How to make a chicory coffee
Put 1 teaspoon of chicory (1.5g) in a cup and add 100ml of hot water. You can add milk, tea or spices (cinnamon, ginger, cardamom etc.). However, if you are having your first chicory root coffee, it is recommended to start with ½ teaspoon of chicory in a cup of water (~ 100ml). Chicory coffee tastes somewhat woody, similar to coffee, but not exactly the same.
Decoction: boil in 200 ml. of water two teaspoons of chopped root, 5 minutes, drink warm in three portions before main meals.

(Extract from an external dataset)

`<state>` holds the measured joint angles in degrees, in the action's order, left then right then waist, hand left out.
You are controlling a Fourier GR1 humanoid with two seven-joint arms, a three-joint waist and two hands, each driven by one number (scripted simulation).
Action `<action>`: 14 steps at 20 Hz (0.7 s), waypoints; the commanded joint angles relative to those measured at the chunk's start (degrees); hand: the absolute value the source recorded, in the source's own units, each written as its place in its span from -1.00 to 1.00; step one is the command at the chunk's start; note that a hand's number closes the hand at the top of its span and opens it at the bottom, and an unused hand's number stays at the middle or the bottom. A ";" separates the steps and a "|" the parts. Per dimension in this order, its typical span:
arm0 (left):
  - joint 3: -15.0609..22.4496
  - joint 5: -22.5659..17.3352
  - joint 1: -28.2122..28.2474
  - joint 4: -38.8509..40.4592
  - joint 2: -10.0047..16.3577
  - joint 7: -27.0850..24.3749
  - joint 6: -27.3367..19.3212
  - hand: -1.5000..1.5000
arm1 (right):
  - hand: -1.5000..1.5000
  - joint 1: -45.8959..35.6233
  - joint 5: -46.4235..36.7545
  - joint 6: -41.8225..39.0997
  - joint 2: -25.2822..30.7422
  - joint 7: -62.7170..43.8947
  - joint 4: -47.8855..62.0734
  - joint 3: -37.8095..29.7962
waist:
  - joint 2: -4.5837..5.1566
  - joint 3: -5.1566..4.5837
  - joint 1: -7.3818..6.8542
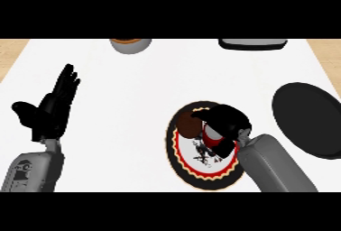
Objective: Pick the can from the plate and place it in the pan
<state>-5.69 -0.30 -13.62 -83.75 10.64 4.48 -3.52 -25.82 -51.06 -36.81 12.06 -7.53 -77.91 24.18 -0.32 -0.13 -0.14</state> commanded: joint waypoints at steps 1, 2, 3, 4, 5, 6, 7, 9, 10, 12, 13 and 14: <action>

- diuretic and hypoglycemic laxative,
- eupeptic-bitter and cholagogue,
- antithyroid and depurative,
- prevents diabetes,
- supports weight loss,
- stimulates bile production,
- stimulates digestion,
- antibacterial and antifungal,
- neutralizes intestinal parasites,
- lowers cholesterol and triglycerides,
- lowers blood sugar,
- cleanses the liver and spleen,
- detoxifies the body,
- gently calms the nervous system,
- inhibits appetite,
- keeps the intestines healthy,
- reduces joint inflammation,
- preserves the health of the oral cavity.
- its fibers can cause gas and bloating when consumed in excess;
- increased menstrual flow.
- not recommended for pregnant women, as it can trigger bleeding or even miscarriage;
- not recommended for people generally allergic to birch pollen.